• [Exercise requirements]
All of the entries are to be restated word for word.

------------

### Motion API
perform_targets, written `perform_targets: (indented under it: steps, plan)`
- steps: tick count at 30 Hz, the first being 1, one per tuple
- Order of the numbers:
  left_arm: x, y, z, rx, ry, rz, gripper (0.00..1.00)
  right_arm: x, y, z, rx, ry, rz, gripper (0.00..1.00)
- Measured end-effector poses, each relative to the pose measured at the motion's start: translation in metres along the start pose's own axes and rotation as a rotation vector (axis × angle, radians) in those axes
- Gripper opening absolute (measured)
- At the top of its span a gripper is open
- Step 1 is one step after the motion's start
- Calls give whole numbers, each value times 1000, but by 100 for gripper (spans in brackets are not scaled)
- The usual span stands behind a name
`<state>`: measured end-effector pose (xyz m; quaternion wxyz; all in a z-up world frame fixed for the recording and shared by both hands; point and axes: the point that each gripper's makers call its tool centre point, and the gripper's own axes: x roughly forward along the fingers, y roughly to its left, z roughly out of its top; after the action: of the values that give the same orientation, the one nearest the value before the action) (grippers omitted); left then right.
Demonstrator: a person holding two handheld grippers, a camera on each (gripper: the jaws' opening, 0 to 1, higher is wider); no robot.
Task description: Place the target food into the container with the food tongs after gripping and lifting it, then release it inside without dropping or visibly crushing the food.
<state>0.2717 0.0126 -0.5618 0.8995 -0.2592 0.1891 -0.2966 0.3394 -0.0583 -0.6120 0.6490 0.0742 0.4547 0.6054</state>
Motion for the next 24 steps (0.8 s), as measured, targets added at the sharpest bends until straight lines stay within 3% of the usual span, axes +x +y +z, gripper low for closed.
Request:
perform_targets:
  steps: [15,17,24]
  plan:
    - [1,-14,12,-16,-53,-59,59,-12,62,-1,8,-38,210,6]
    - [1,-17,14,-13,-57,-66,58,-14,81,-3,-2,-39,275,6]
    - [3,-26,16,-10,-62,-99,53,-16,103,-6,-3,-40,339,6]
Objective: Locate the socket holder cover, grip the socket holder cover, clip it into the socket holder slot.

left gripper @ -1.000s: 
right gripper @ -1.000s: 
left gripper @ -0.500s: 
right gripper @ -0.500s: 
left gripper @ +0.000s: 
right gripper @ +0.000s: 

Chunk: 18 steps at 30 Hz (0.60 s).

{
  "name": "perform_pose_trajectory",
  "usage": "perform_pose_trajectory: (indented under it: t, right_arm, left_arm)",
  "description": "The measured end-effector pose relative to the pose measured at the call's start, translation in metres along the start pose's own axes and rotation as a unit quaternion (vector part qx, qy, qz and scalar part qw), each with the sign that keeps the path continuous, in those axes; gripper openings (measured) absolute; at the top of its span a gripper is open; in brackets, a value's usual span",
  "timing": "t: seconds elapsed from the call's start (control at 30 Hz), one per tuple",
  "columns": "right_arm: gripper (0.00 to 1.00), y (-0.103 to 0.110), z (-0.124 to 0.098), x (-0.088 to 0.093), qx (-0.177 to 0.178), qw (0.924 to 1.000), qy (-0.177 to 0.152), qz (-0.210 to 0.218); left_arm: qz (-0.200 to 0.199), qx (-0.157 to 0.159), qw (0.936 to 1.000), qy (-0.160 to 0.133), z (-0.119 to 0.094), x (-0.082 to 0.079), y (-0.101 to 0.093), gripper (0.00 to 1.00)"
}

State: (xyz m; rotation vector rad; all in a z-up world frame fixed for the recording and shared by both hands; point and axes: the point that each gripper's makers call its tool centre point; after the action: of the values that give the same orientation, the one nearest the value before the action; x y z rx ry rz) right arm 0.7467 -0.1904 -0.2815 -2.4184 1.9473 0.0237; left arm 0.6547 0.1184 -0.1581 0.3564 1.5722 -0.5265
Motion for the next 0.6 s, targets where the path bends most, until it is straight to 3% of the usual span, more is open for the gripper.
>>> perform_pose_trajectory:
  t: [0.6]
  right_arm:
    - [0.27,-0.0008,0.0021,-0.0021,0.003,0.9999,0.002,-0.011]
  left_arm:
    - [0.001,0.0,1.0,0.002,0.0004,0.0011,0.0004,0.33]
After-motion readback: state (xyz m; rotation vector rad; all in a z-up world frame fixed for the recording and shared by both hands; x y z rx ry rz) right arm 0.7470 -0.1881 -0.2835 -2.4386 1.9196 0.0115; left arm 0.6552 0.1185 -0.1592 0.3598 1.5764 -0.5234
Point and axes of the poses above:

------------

• [Output of the task]
### Motion API
perform_targets, written `perform_targets: (indented under it: steps, plan)`
- steps: tick count at 30 Hz, the first being 1, one per tuple
- Order of the numbers:
  left_arm: x, y, z, rx, ry, rz, gripper (0.00..1.00)
  right_arm: x, y, z, rx, ry, rz, gripper (0.00..1.00)
- Measured end-effector poses, each relative to the pose measured at the motion's start: translation in metres along the start pose's own axes and rotation as a rotation vector (axis × angle, radians) in those axes
- Gripper opening absolute (measured)
- At the top of its span a gripper is open
- Step 1 is one step after the motion's start
- Calls give whole numbers, each value times 1000, but by 100 for gripper (spans in brackets are not scaled)
- The usual span stands behind a name
`<state>`: measured end-effector pose (xyz m; quaternion wxyz; all in a z-up world frame fixed for the recording and shared by both hands; point and axes: the point that each gripper's makers call its tool centre point, and the gripper's own axes: x roughly forward along the fingers, y roughly to its left, z roughly out of its top; after the action: of the values that give the same orientation, the one nearest the value before the action) (grippers omitted); left then right.
Demonstrator: a person holding two handheld grippers, a camera on each (gripper: the jaws' opening, 0 to 1, higher is wider); no robot.
Task description: Place the target food into the container with the food tongs after gripping and lifting it, then release it inside without dropping or visibly crushing the food.
<state>0.2717 0.0126 -0.5618 0.8995 -0.2592 0.1891 -0.2966 0.3394 -0.0583 -0.6120 0.6490 0.0742 0.4547 0.6054</state>
Motion for the next 24 steps (0.8 s), as measured, targets added at the sharpest bends until straight lines stay within 3% of the usual span, axes +x +y +z, gripper low for closed.
Request:
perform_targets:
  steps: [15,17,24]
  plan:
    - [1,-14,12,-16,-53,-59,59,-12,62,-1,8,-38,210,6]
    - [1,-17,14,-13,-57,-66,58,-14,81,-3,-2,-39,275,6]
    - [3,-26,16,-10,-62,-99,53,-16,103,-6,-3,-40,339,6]
Objective: Locate the socket holder cover, grip the socket holder cover, clip it into the socket holder slot.

left gripper @ -1.000s: 
right gripper @ -1.000s: 
left gripper @ -0.500s: 
right gripper @ -0.500s: 
left gripper @ +0.000s: 
right gripper @ +0.000s: 

Chunk: 18 steps at 30 Hz (0.60 s).

{
  "name": "perform_pose_trajectory",
  "usage": "perform_pose_trajectory: (indented under it: t, right_arm, left_arm)",
  "description": "The measured end-effector pose relative to the pose measured at the call's start, translation in metres along the start pose's own axes and rotation as a unit quaternion (vector part qx, qy, qz and scalar part qw), each with the sign that keeps the path continuous, in those axes; gripper openings (measured) absolute; at the top of its span a gripper is open; in brackets, a value's usual span",
  "timing": "t: seconds elapsed from the call's start (control at 30 Hz), one per tuple",
  "columns": "right_arm: gripper (0.00 to 1.00), y (-0.103 to 0.110), z (-0.124 to 0.098), x (-0.088 to 0.093), qx (-0.177 to 0.178), qw (0.924 to 1.000), qy (-0.177 to 0.152), qz (-0.210 to 0.218); left_arm: qz (-0.200 to 0.199), qx (-0.157 to 0.159), qw (0.936 to 1.000), qy (-0.160 to 0.133), z (-0.119 to 0.094), x (-0.082 to 0.079), y (-0.101 to 0.093), gripper (0.00 to 1.00)"
}

State: (xyz m; rotation vector rad; all in a z-up world frame fixed for the recording and shared by both hands; point and axes: the point that each gripper's makers call its tool centre point; after the action: of the values that give the same orientation, the one nearest the value before the action; x y z rx ry rz) right arm 0.7467 -0.1904 -0.2815 -2.4184 1.9473 0.0237; left arm 0.6547 0.1184 -0.1581 0.3564 1.5722 -0.5265
Motion for the next 0.6 s, targets where the path bends most, until it is straight to 3% of the usual span, more is open for the gripper.
>>> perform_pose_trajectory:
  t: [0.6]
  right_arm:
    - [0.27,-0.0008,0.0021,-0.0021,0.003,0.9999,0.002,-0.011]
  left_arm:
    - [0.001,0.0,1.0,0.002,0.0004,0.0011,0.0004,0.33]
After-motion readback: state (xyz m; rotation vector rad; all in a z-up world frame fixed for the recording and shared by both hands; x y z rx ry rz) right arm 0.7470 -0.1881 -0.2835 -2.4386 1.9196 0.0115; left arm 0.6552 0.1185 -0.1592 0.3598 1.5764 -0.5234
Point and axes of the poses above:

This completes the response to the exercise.